I usually take my lunch to work. I'm finding that more and more people are doing this. (Must be the huge mortgages.)
There's a kitchen with a microwave and people bring in something left over from last night; some pasta, maybe some soup or curry, perhaps some sliced cold meat and salad. It's fun to see what people have cooked up.
The kitchen is fully stocked. There are biscuits, cookies and crackers of all kinds laid on; together with jars of salsas, spreads, peanut butter, margarine, cheese slices and other things that can be added to crackers or bread; crisps and corn chips in several different varieties; plus fresh fruit every day. There is always a stock of avocadoes as well, they are great for spreading on crackers. Then there are the drinks, tea and coffee, of course (plunger and instant); and another fridge full of mineral water, soft drinks, fruit juices, beer and wine.
If you wish, you can snack all morning and all afternoon; and at lunchtime, you can simply heat up what you've brought to work. Or go out and buy something.
I guess it's kind of lucky in a way that I'm not really the snacking type. I tend to eat only at mealtimes. But it's nice to know it's there, I suppose.
Now. Sometimes I like to go out at lunch time, just for a walk. Occasionally I'll eat out.
This week has been the coldest I can remember. I'd had enough of work by around midday; took the elevator down at around 12:30 and set off along Bourke Street. It was cold and grey and there was a chill wind blowing, making people wrap themselves up in their coats all the tighter.
I turned left at Hardware Lane where there are probably twenty or thirty cafes and restaurants, mainly Italian bistro style - pasta, grills, foccaccias and the like. They all have their outdoor sections and even in this cold weather, the tables are packed at lunchtime. (They have those gas heater things that project the heat downwards. Don't ask me how that works, I thought heat rose.)
Then I turned right into Little Bourke Street and walked down the hill past all the hiking, camping and outdoor shops, crossed Elizabeth Street and walked past Myer, the major department store. Myer is on both sides of the street, the glitzy cosmetics and beauty store on one side, the food hall on the other. Inside the window, there's a long bench with fixed stools where you can sit and eat, watching the world go by.

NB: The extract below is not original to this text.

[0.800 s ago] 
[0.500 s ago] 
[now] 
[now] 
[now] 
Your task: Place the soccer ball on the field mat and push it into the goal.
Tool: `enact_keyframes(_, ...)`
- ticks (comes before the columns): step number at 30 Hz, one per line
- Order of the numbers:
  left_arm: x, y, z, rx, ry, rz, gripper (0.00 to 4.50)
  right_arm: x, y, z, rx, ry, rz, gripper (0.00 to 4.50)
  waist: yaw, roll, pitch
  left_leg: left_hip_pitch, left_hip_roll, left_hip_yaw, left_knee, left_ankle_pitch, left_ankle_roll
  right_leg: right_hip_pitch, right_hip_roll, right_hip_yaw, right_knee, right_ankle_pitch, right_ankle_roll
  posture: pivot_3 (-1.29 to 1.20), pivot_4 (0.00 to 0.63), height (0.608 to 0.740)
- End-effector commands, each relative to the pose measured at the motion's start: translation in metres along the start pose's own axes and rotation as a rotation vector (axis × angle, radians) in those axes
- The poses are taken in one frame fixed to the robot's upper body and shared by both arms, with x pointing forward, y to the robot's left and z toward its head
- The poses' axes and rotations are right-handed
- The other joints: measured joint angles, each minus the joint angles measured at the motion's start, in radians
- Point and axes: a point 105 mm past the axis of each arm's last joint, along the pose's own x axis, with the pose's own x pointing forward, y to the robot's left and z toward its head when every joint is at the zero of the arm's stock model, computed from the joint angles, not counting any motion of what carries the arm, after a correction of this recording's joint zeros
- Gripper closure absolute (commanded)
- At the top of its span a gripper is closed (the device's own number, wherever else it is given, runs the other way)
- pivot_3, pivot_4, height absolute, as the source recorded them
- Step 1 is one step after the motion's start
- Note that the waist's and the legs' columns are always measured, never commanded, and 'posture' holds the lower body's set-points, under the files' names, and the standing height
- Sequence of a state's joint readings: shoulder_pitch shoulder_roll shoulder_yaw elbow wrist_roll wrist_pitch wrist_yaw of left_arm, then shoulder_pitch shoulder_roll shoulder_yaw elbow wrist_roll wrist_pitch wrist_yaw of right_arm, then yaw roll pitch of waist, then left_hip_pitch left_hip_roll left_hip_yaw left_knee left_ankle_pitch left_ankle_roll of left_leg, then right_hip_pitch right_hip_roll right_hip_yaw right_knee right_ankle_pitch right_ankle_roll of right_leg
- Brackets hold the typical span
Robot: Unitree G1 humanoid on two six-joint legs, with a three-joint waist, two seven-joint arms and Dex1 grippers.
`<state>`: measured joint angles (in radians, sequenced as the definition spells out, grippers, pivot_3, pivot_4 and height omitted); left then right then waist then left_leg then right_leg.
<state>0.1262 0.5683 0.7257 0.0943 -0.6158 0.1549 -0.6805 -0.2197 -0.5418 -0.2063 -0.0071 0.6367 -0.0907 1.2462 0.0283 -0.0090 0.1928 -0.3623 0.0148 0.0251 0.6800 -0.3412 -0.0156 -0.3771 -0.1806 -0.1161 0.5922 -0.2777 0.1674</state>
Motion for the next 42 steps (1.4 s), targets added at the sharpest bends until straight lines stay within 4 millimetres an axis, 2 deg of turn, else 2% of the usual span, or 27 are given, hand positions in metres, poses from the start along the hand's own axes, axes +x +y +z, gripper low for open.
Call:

Proceed past David Jones, the 'second' department store, and you get to Swanston Street. On crossing that, you enter Chinatown, heralded by Chinese decorations at the entrance. The food gets really interesting up here, there are laneways and arcades all over the place, all jam-packed with cafes and restaurants. Mostly Chinese (Cantonese, Szechuan etc), some Malaysian, Japanese, Indonesian, the odd Indian, Vietnamese, Thai. Some are grand in the opulent Asian style of gold and red decor, plush furnishings and uniformed waitstaff, others are mere rooms with laminated tables, vinyl chairs and super-fast service.
I turned down a laneway and stopped at the door of a plain white building with 'specials' scrawled on a large sheet of paper stuck to the single window. Don't know what they were, it was in Chinese.
I opened the door, entered and found a table. Having been here before, I knew what I wanted: congee.
Congee is possibly the perfect cold-day asian meal. It's rice porridge, not a soup, not a stew - just a porridge. Hot, wobbly, comforting, delicious. I ordered the 'combination congee' - a huge bowl of the rice porridge with delicious pieces of assorted seafood and meat that you find as you reach down with your spoon to the bottom. Adding more flavour and texture are generous slivers of ginger and it's all topped with shredded spring onion (green onion). Chilli sauce and soy sauce bottles are on every table so you can spice up your meal as you wish; and Chinese tea is brought, by the pot, to every table. You can drink as much as you want, no extra cost.
I paid the bill - $5.50 - and walked back to work warm on the inside. I got out of the elevator and went to the kitchen to make a nice after-lunch coffee.
They were just breaking out the corn chips and salsa.